O Senado francês aprovou hoje de forma definitiva a reforma da Previdência, que elevará em dois anos a idade mínima legal de aposentadoria na França e ainda precisa ser votada na Assembleia Nacional.
Pelos 177 votos a favor dos conservadores e alguns centristas e 151 contrários da oposição, a câmara alta referendou o texto pactuado pela comissão mista de senadores e deputados.
O plano eleva a idade mínima legal de aposentadoria dos atuais 60 anos para os 62 e, para receber o benefício completo, de 65 para 67 anos.
A matéria ainda será submetida, nesta quarta-feira, à votação na Assembleia Nacional, onde o partido no poder, a UMP, goza de uma maioria ainda mais ampla que no Senado.

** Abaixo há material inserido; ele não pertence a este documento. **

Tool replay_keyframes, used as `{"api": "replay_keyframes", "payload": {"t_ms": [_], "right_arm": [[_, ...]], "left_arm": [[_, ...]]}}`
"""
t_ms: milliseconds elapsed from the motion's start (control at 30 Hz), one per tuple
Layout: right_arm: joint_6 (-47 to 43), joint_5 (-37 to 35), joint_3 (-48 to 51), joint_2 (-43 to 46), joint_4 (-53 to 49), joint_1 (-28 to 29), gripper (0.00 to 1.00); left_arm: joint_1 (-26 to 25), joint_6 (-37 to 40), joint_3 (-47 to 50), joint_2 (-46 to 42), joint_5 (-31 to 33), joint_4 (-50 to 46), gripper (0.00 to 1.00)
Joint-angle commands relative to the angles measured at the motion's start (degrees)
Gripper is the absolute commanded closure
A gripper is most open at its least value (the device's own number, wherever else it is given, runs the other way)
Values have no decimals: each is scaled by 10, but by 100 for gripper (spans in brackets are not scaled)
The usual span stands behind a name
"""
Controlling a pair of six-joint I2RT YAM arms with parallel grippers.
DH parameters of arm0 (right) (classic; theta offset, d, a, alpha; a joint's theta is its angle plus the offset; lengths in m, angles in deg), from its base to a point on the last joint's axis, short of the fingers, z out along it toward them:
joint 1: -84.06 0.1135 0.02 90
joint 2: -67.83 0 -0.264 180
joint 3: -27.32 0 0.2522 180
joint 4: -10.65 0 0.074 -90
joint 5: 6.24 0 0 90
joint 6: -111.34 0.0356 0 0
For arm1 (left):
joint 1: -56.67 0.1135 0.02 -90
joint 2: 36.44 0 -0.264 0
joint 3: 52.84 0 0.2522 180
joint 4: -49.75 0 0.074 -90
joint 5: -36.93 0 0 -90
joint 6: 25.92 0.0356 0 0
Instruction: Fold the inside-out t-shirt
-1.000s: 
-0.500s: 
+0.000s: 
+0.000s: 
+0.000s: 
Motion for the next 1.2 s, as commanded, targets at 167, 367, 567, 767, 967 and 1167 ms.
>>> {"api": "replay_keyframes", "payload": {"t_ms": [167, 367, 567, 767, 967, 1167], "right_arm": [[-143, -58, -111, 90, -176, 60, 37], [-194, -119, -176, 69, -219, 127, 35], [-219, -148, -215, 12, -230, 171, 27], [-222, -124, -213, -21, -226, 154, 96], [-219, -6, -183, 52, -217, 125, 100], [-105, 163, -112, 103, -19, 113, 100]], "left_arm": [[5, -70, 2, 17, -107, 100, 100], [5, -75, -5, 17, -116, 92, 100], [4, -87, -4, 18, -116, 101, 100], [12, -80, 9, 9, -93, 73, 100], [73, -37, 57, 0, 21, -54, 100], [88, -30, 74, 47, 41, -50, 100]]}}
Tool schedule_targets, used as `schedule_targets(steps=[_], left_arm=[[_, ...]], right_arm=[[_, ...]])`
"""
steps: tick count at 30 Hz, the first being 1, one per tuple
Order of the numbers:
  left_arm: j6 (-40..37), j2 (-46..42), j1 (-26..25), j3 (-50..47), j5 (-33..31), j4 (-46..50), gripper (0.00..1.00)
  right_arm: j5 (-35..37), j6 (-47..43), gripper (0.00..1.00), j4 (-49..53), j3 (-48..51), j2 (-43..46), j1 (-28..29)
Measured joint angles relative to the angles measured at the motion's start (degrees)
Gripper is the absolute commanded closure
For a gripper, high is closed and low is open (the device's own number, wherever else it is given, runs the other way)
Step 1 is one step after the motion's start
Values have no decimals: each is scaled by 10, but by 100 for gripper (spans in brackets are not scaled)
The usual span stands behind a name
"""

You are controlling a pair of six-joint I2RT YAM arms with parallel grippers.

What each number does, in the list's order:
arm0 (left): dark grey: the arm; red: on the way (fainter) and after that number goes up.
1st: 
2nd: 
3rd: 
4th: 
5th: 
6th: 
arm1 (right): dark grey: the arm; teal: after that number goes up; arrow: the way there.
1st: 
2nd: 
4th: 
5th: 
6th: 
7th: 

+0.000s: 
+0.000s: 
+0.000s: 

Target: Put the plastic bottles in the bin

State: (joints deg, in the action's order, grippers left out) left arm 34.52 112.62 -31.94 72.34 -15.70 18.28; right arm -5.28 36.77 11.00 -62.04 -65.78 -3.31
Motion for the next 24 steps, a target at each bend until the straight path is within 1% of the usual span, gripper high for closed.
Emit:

O trâmite se prolongou no Senado durante 16 dias e 143 horas, tornando-se a análise mais longa desde o início da V República, em vigor desde outubro de 1958.

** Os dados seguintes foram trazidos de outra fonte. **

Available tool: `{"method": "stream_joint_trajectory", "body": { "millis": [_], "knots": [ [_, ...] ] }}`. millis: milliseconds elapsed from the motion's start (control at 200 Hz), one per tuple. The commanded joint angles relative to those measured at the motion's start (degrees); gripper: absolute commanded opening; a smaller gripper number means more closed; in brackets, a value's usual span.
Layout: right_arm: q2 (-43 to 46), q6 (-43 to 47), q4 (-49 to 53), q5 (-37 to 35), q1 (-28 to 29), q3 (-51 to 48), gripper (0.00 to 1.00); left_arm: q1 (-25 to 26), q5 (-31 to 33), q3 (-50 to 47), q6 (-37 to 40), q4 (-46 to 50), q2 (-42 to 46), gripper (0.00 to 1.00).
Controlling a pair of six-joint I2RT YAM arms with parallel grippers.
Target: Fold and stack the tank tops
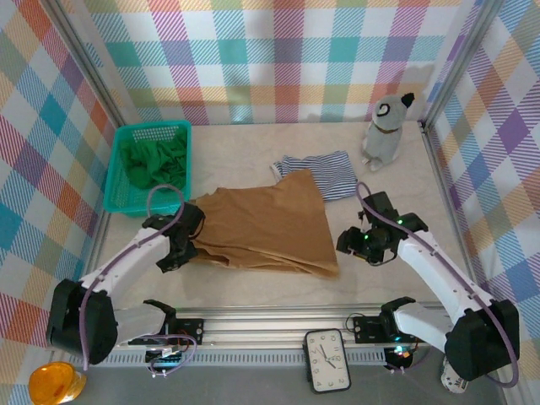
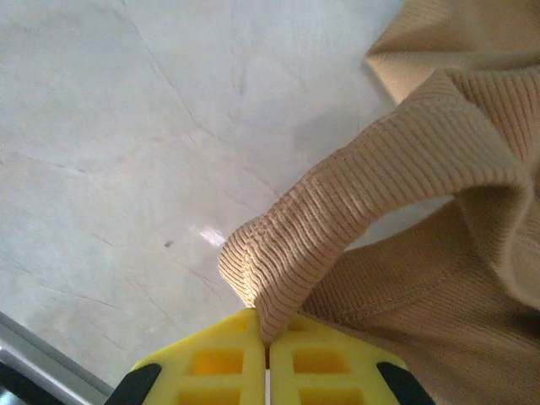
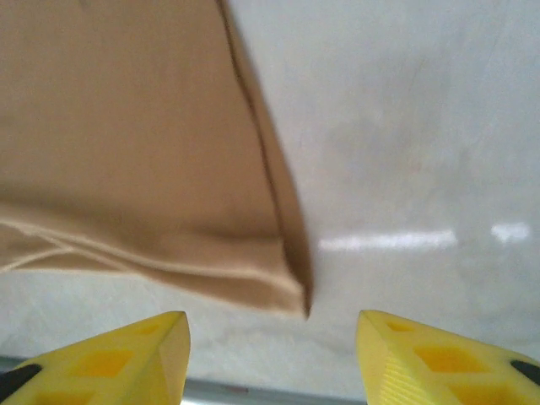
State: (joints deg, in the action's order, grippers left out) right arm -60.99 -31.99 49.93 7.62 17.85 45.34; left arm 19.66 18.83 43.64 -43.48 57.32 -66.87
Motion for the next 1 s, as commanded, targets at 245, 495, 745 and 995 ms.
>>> {"method": "stream_joint_trajectory", "body": {
  "millis": [245, 495, 745, 995],
  "knots": [
    [-22.12, 14.14, -21.90, -2.25, -6.77, 15.73, 0.60, 5.97, -5.98, 15.96, 1.60, 6.11, -3.00, 0.36],
    [-39.91, 25.33, -26.17, -3.19, -7.61, 27.36, 0.62, 13.23, -12.68, 30.88, 4.76, -8.52, -22.28, 0.41],
    [-54.03, 26.51, -23.29, 0.90, -7.77, 39.42, 0.62, 18.79, -16.27, 48.17, 9.38, -13.68, -48.31, 0.41],
    [-63.12, 26.05, -13.02, -1.93, -7.74, 49.47, 0.63, 21.02, -18.62, 36.93, 6.82, -17.15, -50.40, 0.41]
  ]
}}
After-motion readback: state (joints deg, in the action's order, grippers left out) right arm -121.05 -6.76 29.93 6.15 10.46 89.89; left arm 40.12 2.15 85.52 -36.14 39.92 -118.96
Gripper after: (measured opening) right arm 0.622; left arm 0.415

Ao término da sessão, o ministro do Trabalho francês, Eric Woerth, assegurou que o Senado deu um “voto histórico” nesta terça-feira.

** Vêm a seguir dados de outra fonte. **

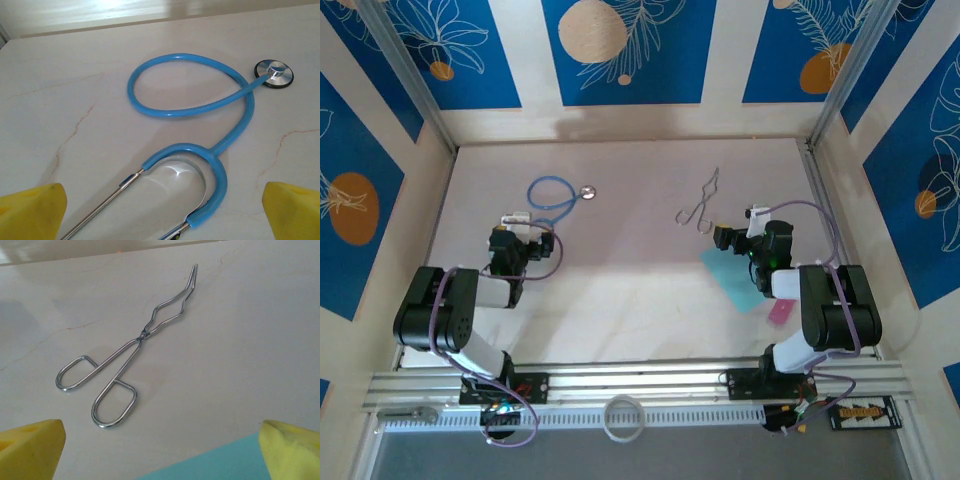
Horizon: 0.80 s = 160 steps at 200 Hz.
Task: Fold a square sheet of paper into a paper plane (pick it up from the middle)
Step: Move the square sheet of paper to the center of the table.
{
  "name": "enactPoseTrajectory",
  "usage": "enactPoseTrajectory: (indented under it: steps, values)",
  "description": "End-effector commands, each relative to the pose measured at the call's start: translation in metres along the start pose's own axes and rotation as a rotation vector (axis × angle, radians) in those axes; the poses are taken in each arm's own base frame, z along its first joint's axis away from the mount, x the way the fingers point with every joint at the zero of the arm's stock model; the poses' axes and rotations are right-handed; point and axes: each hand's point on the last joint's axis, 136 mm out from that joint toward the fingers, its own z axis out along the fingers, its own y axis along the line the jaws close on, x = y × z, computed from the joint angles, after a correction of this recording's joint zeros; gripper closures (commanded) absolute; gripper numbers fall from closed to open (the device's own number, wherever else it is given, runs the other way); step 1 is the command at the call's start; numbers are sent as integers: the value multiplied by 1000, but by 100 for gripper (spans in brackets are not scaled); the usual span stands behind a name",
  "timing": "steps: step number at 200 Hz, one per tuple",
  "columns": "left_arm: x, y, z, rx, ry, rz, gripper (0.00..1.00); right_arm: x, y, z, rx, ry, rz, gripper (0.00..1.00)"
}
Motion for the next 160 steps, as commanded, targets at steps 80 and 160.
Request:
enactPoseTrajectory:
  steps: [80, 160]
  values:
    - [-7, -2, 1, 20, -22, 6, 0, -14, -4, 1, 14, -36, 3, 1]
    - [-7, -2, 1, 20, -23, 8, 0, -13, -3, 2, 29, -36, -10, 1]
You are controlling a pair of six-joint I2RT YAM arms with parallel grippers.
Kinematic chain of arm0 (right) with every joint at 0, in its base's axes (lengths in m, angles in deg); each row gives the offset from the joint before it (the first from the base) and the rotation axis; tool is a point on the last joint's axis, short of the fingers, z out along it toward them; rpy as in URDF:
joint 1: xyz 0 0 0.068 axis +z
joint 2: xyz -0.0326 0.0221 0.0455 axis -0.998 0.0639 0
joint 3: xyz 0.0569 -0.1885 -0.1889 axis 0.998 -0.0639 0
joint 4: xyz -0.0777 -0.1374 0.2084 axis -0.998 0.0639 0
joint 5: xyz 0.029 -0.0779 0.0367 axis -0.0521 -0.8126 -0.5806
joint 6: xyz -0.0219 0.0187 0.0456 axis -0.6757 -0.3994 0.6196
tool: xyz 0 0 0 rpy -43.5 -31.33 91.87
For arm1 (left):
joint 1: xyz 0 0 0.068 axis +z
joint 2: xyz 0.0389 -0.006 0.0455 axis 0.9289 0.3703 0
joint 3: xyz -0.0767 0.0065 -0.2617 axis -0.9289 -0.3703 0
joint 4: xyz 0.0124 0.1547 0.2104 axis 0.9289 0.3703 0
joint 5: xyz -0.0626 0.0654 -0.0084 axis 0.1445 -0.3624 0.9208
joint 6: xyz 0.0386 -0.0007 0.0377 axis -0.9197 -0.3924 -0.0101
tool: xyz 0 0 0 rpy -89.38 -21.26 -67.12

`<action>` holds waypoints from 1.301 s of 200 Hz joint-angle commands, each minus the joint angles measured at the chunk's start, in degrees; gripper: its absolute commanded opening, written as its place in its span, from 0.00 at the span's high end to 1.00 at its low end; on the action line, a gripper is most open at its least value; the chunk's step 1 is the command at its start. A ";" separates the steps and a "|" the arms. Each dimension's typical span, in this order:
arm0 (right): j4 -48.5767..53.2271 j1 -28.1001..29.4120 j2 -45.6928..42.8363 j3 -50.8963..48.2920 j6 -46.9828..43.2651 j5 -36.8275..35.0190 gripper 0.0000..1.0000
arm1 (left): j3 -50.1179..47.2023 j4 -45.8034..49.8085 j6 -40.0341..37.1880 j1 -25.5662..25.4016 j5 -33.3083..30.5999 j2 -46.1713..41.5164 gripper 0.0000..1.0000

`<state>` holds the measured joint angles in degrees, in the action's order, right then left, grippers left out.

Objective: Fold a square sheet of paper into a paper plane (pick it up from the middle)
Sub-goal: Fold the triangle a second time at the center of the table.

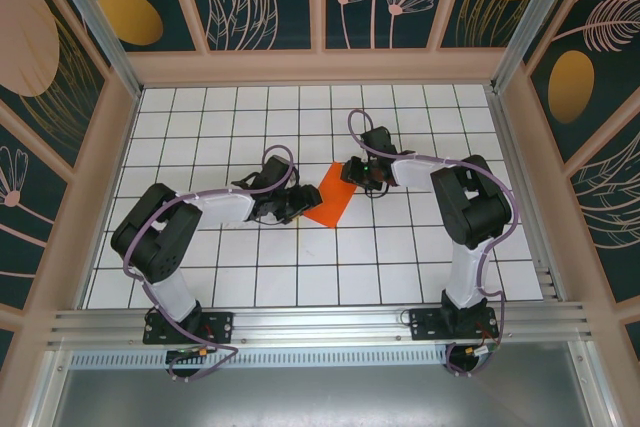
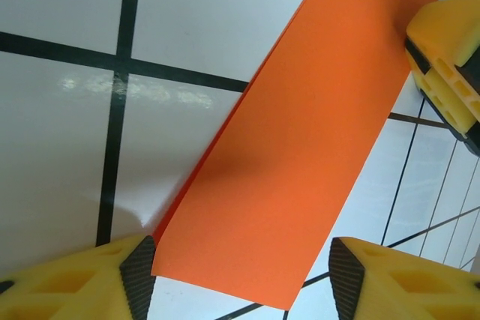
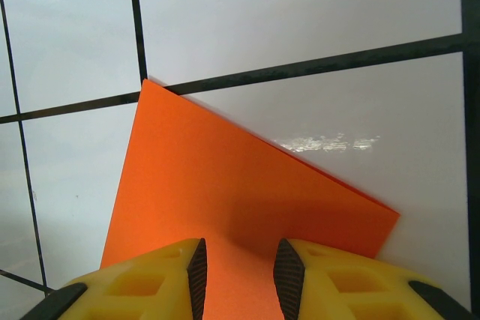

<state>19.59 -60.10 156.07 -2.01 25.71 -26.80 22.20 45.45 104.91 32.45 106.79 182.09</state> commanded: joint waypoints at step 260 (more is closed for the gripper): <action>1.36 -6.51 -8.34 -3.96 -1.75 21.95 0.62 | -0.54 -24.93 6.93 -1.44 10.69 6.14 0.43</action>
<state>20.42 -66.26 152.97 -4.94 24.18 -10.23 21.87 23.36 110.62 31.49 118.09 187.58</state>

Os sindicatos convocaram os trabalhadores para realizar na quinta-feira uma nova jornada de greves e protestos contra o projeto do presidente da França, Nicolas Sarkozy.
Será o segundo dia de protestos da semana, depois que nesta terça-feira diferentes manifestações estudantis em diversas regiões francesas reiteraram sua rejeição ao texto, em mais uma das numerosas jornadas de greve e contestação realizadas desde março contra a polêmica reforma.